子どもが教室に近づくためには、安心、自信と同じくらい大人への信頼が必要になってきます。そのためには、子どもの選択を尊重するという約束をし、守ることです。
よくある例として、子どもが「1時間目だけ出よう」と大人と約束したのに、「2時間目も頑張ってみたら?」とゴールをずらされてしまうことがあります。こうなると1時間目に出られた子どもは、行ったらもっと居ろと言われると感じ、それを拒否するようになるのです。ここは大人が欲を出さずに、最初の約束を守るべきです。
不登校、最初にすべきこと
休み始めの時期に不登校の子どもの中では、何が起きているのでしょう。
不安→すくみ→劣等感
この3つが猛烈な勢いで循環し、消耗し続けるという混乱状態に陥ります。

まずは、この混乱にストップをかける必要があります。混乱しているときの子どもには次のような状態が見られます。
□昼夜逆転
□暴言・暴力
□頭痛・腹痛
□極度に何かにのめりこむ(ゲームや動画視聴など)
ここで多くの大人は次のような対応をします。
叱責「休まないで行かなきゃダメでしょ」
説得「みんなもつらいことはあるけど、行っているんだよ」
強制「とにかく行きなさい」
否定「これでいいわけないよね」
心配「今の状態を続けると、後で困ったことになるよ」
これを北風アプローチと呼ぶことにしましょう。北風アプローチを続けると、子どもの混乱状態は長引き、到達する先は、子どもの絶望です。そして北風アプローチをしてくる人間と会おうとしなくなります。

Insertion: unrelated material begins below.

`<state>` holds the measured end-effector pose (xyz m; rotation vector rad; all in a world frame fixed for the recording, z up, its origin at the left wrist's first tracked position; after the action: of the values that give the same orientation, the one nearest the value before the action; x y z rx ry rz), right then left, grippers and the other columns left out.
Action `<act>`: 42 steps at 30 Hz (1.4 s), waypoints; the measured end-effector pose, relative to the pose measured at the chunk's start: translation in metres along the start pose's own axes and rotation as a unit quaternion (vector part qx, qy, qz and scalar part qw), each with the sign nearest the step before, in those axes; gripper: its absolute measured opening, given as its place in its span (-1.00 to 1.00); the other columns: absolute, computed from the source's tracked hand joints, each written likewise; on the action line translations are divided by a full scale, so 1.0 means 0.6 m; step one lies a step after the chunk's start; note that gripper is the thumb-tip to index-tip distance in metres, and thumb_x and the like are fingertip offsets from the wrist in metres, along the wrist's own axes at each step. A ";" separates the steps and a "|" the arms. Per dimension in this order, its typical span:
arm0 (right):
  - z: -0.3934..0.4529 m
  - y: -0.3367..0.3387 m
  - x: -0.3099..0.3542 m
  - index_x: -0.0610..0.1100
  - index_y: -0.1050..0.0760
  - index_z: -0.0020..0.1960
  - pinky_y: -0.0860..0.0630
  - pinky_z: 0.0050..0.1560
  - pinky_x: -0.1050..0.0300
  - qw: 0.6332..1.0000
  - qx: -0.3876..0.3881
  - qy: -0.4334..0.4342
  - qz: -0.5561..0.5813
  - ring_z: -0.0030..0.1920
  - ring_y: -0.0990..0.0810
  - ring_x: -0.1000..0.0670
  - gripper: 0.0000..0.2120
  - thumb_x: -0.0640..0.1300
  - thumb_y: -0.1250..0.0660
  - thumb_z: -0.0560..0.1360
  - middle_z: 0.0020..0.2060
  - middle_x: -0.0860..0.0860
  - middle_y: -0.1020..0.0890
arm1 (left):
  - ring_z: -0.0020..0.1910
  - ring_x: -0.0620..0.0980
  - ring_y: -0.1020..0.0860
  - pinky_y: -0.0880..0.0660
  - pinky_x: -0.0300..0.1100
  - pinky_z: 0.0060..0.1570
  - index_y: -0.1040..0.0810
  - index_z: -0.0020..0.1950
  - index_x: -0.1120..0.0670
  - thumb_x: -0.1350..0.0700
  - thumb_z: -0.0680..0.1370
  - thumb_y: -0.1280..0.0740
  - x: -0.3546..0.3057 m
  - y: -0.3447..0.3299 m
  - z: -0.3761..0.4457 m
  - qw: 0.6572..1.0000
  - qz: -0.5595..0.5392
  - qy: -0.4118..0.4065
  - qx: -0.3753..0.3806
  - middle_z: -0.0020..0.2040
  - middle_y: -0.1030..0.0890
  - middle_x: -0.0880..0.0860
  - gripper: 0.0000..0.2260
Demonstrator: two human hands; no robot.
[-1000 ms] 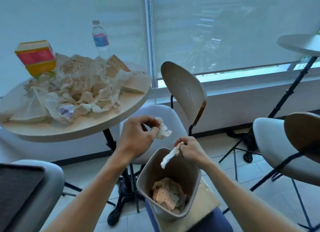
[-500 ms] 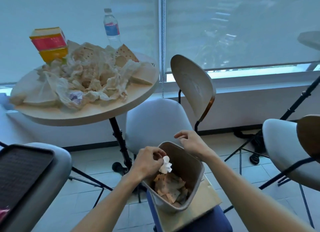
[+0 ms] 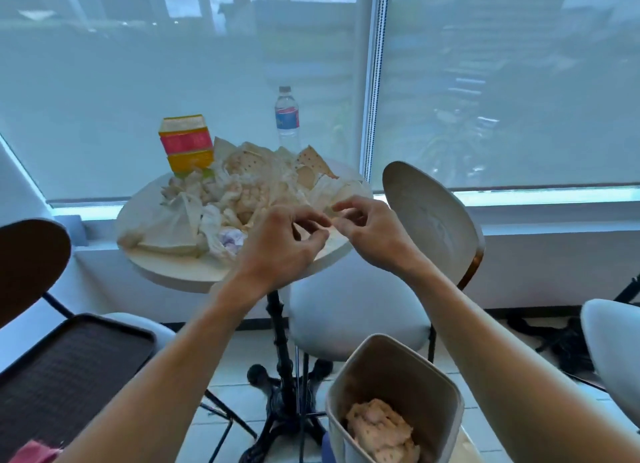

今、自分がそうしているかもと思う人は、ただちにやめて、次のような太陽アプローチに変えてください。
受容「そういうこともあるよ」
共感「家にいることにもつらさはあるよね」
尊重「自分の状態は自分が一番わかるんだから、自分で決めていいんだよ」
相談「今、困っていることにはどんなことがあるかな」
信頼「大丈夫、あなたはこの時期を乗り越えることができるよ」
こういった働きかけを重ねると、子どもは落ち着いて大人と会話をすることが出来るようになります。